## TASK OBJECTIVE
Where a line holds the word "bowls", count it, then give only the total for the entries below.

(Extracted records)
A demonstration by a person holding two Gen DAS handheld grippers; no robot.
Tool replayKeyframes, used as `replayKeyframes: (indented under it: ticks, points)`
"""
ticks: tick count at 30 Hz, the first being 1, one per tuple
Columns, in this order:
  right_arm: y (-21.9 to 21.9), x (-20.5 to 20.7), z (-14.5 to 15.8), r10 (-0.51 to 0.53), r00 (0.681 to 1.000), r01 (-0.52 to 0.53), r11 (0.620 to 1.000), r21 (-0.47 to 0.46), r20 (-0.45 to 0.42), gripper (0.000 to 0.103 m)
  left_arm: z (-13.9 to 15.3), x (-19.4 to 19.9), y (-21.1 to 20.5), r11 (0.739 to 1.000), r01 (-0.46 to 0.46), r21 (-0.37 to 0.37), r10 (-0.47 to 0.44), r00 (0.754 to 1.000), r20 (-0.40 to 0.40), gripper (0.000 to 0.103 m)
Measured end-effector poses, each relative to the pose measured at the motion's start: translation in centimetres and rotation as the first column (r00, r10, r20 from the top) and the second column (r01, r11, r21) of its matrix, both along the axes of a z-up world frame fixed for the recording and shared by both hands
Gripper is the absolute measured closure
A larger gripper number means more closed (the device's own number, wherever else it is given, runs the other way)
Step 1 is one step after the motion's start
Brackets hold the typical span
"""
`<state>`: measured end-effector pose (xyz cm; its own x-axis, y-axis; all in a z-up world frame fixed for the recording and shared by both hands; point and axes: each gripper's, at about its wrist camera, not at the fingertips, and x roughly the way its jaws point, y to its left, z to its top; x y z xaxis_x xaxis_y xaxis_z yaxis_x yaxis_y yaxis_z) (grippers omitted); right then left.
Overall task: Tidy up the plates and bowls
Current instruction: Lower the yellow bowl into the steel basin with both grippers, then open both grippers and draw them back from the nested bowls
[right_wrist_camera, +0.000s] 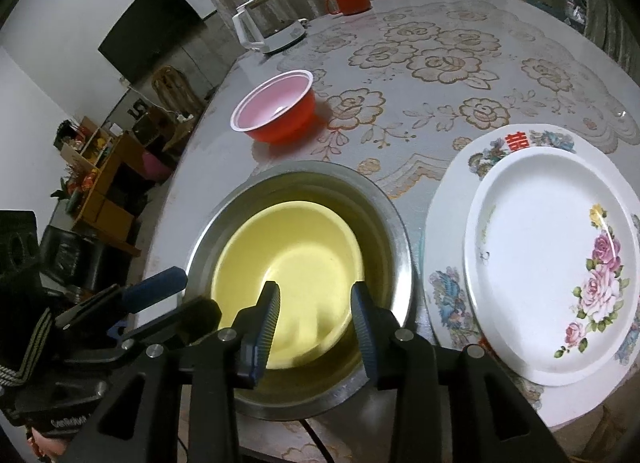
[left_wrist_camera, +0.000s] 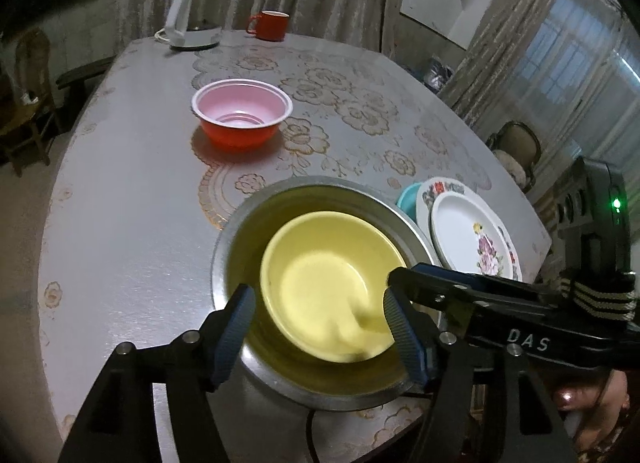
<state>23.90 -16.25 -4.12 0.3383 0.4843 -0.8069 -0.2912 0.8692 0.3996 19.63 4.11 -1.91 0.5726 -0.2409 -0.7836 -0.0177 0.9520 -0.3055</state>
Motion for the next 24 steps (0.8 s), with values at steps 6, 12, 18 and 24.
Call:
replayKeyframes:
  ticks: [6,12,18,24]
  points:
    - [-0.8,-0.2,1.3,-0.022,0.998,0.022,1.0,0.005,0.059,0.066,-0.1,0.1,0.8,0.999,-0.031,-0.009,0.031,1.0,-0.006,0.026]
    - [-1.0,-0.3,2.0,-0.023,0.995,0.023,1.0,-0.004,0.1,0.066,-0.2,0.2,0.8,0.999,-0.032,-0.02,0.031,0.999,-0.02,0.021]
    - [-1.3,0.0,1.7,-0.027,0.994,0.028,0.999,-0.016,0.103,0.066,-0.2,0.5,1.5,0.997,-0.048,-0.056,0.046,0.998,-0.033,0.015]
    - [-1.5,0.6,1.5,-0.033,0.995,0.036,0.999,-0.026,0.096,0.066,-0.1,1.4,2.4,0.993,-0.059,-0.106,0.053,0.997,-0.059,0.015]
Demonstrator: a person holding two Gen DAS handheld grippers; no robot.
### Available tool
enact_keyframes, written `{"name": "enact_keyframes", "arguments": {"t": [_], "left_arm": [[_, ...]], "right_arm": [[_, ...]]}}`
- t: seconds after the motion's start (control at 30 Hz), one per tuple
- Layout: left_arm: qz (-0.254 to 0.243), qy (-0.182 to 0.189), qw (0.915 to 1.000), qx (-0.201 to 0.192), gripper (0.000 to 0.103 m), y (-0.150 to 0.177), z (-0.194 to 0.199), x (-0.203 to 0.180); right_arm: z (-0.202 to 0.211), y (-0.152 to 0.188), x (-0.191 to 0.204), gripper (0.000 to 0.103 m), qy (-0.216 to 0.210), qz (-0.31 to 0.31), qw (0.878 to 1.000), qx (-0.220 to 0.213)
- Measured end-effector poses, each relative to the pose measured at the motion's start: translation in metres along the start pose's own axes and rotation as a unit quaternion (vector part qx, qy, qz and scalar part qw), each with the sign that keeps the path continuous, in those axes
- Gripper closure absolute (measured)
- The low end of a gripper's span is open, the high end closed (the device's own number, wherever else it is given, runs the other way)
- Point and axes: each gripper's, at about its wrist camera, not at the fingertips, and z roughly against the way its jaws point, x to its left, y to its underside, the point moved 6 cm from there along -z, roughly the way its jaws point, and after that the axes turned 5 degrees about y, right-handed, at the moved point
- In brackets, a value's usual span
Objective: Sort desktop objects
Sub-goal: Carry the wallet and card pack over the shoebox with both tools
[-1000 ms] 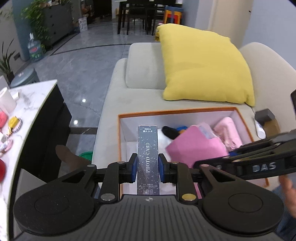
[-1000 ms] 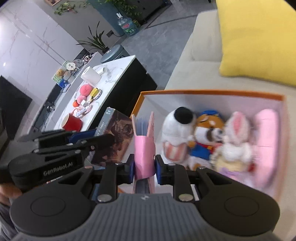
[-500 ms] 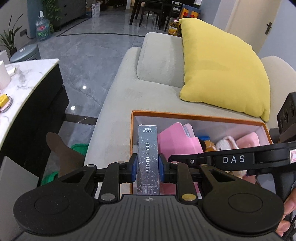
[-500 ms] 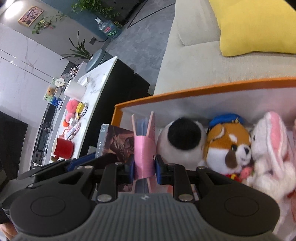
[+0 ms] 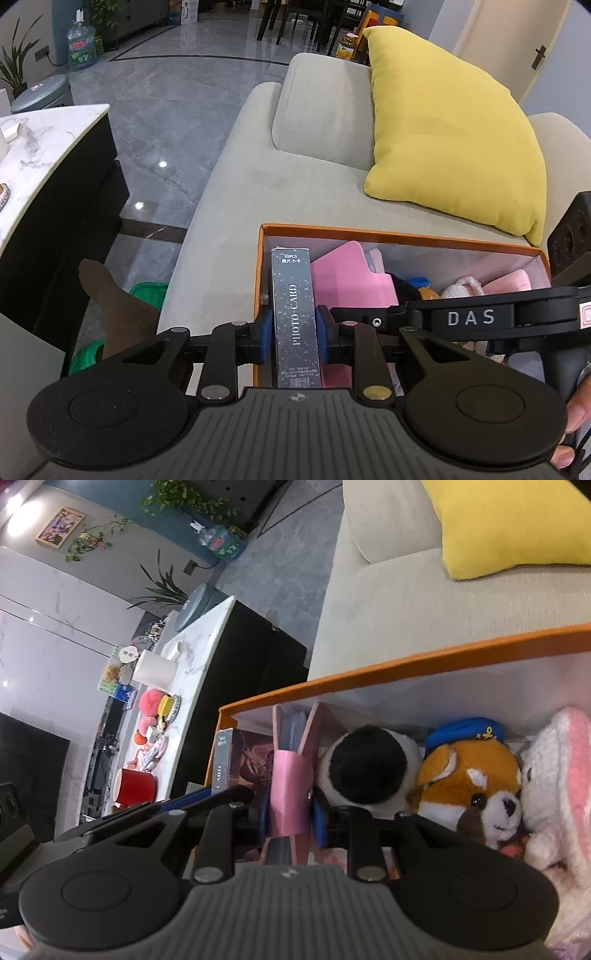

## RESPONSE BOX
2